§ Information supplied:
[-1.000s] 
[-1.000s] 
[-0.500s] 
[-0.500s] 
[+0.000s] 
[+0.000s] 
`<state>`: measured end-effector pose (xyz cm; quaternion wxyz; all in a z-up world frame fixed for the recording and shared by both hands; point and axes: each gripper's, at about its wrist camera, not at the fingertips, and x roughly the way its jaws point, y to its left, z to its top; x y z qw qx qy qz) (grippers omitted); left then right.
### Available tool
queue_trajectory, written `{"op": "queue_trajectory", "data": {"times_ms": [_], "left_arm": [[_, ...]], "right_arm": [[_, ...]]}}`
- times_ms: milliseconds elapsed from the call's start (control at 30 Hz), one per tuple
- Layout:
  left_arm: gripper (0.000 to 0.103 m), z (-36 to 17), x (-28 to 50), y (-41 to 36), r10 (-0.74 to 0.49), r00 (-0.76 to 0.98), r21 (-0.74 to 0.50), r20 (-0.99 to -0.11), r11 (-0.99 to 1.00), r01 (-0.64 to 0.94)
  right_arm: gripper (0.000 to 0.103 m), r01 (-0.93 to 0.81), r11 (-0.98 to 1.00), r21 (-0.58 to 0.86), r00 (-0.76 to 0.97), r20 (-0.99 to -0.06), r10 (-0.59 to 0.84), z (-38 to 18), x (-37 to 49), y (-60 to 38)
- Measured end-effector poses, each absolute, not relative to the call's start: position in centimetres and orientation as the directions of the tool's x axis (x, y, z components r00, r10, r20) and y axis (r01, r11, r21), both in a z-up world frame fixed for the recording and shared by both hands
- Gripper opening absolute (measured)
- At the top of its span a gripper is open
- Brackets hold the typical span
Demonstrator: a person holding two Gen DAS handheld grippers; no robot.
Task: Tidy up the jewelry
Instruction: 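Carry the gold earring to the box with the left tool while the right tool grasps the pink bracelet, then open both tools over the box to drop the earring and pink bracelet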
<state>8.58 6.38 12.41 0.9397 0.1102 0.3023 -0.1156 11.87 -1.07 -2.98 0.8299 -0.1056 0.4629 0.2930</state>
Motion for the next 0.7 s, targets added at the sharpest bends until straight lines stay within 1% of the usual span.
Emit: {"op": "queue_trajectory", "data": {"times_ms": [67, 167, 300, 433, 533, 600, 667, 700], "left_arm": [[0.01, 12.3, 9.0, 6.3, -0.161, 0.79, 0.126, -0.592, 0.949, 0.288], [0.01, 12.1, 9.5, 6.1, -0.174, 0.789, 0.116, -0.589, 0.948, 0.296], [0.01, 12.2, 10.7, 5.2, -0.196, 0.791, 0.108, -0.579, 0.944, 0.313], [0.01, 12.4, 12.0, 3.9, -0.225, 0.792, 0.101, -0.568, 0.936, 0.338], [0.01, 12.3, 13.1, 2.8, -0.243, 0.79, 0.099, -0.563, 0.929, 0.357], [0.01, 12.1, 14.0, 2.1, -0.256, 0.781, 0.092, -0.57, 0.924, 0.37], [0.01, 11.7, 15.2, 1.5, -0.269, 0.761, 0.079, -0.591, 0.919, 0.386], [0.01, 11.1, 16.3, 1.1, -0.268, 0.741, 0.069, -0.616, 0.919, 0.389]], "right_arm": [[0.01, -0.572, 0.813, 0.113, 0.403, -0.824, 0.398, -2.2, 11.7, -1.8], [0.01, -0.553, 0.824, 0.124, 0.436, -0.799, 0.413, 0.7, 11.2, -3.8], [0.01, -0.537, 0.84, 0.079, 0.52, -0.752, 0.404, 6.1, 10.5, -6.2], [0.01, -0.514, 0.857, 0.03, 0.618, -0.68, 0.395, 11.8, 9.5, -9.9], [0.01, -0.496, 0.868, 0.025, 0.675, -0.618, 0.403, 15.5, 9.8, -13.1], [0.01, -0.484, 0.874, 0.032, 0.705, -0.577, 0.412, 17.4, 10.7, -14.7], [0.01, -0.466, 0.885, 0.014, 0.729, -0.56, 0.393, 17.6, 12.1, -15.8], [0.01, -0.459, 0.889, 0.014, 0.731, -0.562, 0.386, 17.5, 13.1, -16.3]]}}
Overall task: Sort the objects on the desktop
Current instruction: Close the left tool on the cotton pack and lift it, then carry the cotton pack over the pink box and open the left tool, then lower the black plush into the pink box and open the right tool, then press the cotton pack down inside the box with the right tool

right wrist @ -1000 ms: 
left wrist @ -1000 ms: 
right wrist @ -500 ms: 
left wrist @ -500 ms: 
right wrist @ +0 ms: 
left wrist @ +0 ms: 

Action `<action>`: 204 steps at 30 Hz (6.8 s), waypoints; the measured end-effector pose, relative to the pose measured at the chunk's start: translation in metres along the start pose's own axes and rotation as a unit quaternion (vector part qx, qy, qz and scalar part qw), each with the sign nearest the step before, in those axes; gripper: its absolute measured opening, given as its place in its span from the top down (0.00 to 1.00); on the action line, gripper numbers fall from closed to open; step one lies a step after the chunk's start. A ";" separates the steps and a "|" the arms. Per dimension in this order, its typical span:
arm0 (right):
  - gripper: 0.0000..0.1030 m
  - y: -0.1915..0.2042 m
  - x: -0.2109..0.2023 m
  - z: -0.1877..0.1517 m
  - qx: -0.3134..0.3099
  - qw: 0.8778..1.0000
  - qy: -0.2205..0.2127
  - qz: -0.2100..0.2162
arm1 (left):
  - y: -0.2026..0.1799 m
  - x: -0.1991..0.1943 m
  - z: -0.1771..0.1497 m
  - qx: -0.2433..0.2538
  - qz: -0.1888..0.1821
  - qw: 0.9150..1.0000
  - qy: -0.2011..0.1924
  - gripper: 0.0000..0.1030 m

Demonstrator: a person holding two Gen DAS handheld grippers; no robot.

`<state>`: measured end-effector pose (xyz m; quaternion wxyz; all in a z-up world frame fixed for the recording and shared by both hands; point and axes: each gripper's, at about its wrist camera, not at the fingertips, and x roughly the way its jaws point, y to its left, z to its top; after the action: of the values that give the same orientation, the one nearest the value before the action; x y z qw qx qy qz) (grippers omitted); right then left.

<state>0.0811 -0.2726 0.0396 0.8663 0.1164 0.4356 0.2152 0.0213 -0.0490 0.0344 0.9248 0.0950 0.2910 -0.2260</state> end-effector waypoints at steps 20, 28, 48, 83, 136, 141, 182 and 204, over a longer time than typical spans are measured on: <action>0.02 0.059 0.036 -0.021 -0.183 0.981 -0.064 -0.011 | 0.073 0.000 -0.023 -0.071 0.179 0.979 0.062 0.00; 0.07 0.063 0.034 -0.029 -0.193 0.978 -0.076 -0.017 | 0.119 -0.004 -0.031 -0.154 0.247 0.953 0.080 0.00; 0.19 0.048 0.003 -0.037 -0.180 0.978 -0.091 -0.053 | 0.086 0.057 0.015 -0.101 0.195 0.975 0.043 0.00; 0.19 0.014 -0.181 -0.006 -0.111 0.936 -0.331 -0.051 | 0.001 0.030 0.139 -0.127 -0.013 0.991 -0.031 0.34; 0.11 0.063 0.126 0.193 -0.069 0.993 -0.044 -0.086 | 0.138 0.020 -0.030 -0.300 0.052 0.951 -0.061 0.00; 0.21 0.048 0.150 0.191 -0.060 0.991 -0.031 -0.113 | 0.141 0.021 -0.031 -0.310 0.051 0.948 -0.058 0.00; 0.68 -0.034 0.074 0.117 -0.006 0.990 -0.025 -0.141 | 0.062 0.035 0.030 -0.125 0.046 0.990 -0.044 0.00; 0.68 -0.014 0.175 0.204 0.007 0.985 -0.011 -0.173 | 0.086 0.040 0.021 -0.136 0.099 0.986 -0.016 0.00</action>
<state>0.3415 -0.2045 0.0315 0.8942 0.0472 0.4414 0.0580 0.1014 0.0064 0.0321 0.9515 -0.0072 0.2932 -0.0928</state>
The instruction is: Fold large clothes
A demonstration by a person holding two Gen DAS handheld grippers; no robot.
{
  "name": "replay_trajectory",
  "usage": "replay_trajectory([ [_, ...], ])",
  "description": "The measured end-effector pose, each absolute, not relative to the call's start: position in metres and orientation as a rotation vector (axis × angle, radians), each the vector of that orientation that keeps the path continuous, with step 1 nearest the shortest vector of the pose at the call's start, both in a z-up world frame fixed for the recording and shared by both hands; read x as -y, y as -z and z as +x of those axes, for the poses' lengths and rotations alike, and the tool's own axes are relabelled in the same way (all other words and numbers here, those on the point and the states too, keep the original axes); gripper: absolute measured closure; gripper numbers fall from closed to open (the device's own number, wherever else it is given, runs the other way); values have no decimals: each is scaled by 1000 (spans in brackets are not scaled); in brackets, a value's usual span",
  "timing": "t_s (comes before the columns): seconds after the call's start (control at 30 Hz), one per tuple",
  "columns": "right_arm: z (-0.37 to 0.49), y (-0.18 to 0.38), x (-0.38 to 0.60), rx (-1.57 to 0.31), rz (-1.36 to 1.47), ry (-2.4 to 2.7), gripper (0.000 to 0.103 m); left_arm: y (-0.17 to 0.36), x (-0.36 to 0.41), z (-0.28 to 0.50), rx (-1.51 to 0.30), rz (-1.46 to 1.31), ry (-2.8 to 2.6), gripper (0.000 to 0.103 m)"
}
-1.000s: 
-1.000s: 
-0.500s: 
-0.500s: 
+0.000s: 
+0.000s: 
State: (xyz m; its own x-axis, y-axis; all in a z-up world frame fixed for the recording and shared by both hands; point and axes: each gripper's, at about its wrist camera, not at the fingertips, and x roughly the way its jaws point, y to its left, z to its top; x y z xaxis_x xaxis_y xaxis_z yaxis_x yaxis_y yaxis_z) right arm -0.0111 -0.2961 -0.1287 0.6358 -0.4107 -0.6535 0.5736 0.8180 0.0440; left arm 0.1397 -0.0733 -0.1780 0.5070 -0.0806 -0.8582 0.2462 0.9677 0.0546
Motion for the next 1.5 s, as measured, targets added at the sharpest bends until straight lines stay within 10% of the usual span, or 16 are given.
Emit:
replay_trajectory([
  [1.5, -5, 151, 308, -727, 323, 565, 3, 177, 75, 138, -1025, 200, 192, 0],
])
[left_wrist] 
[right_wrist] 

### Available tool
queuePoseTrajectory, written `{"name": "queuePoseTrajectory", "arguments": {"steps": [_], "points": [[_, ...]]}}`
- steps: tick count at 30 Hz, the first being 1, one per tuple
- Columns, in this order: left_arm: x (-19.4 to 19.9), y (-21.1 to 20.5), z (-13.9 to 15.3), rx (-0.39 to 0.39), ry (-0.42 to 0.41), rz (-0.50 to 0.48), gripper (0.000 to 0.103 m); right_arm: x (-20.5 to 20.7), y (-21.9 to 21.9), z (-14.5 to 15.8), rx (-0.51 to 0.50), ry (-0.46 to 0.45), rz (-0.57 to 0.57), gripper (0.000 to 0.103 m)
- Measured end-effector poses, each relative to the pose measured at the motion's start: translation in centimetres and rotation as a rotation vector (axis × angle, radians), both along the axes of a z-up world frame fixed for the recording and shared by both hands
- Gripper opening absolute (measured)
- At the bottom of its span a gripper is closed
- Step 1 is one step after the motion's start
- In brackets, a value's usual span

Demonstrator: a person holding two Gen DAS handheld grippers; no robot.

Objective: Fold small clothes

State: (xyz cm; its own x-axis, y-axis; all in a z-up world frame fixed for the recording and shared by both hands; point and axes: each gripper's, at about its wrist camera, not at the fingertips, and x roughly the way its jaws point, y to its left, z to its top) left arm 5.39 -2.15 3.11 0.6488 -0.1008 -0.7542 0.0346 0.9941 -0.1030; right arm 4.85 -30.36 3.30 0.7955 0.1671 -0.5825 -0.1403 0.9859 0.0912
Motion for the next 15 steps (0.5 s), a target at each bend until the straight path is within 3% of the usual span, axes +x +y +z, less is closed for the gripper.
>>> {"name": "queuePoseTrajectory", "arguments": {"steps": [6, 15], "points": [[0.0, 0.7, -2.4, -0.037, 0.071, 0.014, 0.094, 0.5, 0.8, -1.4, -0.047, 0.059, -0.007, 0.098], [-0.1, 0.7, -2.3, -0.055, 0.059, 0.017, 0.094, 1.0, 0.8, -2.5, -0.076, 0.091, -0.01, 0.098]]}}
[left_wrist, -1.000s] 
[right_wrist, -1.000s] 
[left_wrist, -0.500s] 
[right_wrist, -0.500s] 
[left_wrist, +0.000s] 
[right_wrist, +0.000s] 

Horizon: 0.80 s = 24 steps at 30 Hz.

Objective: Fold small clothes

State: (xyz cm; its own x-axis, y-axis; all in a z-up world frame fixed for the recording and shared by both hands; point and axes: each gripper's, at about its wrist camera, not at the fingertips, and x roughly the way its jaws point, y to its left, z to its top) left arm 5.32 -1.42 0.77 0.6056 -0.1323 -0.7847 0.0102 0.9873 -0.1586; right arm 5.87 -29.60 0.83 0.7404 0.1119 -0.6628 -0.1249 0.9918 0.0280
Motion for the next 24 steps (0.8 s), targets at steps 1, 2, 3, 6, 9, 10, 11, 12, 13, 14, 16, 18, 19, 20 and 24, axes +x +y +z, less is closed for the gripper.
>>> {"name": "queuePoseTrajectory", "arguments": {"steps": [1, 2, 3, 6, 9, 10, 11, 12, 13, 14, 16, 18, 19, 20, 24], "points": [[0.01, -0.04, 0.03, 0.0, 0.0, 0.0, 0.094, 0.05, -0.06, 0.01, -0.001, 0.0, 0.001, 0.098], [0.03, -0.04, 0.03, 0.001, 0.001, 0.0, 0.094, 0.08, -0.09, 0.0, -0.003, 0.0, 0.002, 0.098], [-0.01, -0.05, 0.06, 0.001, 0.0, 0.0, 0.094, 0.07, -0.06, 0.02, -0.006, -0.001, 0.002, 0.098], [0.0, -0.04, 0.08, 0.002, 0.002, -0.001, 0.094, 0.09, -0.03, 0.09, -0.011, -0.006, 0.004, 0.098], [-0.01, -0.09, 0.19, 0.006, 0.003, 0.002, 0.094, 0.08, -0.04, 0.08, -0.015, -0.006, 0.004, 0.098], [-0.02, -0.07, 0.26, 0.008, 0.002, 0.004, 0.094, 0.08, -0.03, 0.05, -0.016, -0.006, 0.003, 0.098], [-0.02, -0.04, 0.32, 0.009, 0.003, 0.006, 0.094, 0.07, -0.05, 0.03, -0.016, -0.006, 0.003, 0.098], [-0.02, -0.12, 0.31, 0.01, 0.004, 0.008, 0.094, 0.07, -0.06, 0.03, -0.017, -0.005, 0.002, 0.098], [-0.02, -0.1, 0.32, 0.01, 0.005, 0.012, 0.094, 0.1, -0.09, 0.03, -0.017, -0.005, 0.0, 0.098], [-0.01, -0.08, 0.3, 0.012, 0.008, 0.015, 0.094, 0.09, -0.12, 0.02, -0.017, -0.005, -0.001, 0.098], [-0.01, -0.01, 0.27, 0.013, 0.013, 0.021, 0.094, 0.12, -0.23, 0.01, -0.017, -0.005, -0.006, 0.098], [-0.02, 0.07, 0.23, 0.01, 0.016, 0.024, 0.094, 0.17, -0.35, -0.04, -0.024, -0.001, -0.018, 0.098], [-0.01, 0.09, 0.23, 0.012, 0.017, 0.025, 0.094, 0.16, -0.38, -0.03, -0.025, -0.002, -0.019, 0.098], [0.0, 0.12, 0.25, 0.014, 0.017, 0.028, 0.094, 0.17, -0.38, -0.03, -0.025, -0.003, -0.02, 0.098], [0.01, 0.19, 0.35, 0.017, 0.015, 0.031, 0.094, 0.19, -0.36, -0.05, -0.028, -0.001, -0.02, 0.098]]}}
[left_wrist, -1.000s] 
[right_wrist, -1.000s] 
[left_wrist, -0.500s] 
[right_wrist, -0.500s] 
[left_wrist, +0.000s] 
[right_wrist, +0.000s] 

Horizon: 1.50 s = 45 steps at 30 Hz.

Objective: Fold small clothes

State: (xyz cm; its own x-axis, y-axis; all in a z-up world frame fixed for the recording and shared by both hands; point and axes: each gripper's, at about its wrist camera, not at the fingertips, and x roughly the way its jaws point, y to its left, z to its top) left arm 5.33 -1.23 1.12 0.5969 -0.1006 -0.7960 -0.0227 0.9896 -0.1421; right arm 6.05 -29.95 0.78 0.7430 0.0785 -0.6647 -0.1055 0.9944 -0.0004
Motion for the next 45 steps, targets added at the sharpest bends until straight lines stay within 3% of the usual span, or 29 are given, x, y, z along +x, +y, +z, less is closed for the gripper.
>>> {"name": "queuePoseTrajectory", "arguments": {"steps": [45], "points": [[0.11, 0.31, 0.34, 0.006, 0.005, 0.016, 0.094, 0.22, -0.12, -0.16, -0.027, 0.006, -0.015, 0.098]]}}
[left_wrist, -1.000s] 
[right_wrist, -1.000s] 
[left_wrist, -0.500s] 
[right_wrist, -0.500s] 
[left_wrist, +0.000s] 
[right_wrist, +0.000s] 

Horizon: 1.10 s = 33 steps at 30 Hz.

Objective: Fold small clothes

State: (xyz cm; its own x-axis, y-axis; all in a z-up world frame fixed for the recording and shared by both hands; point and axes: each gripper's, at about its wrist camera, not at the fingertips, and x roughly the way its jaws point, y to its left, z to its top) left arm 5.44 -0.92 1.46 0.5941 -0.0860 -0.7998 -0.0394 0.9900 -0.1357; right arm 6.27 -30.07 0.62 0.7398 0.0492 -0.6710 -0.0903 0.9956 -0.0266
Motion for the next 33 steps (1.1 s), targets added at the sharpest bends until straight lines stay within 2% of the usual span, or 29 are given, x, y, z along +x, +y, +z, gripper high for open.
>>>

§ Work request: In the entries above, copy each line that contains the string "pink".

§ Output for this task:
Instruction: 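Carry the gold earring to the box with the left tool while the right tool grasps the pink bracelet, then open both tools over the box to drop the earring and pink bracelet
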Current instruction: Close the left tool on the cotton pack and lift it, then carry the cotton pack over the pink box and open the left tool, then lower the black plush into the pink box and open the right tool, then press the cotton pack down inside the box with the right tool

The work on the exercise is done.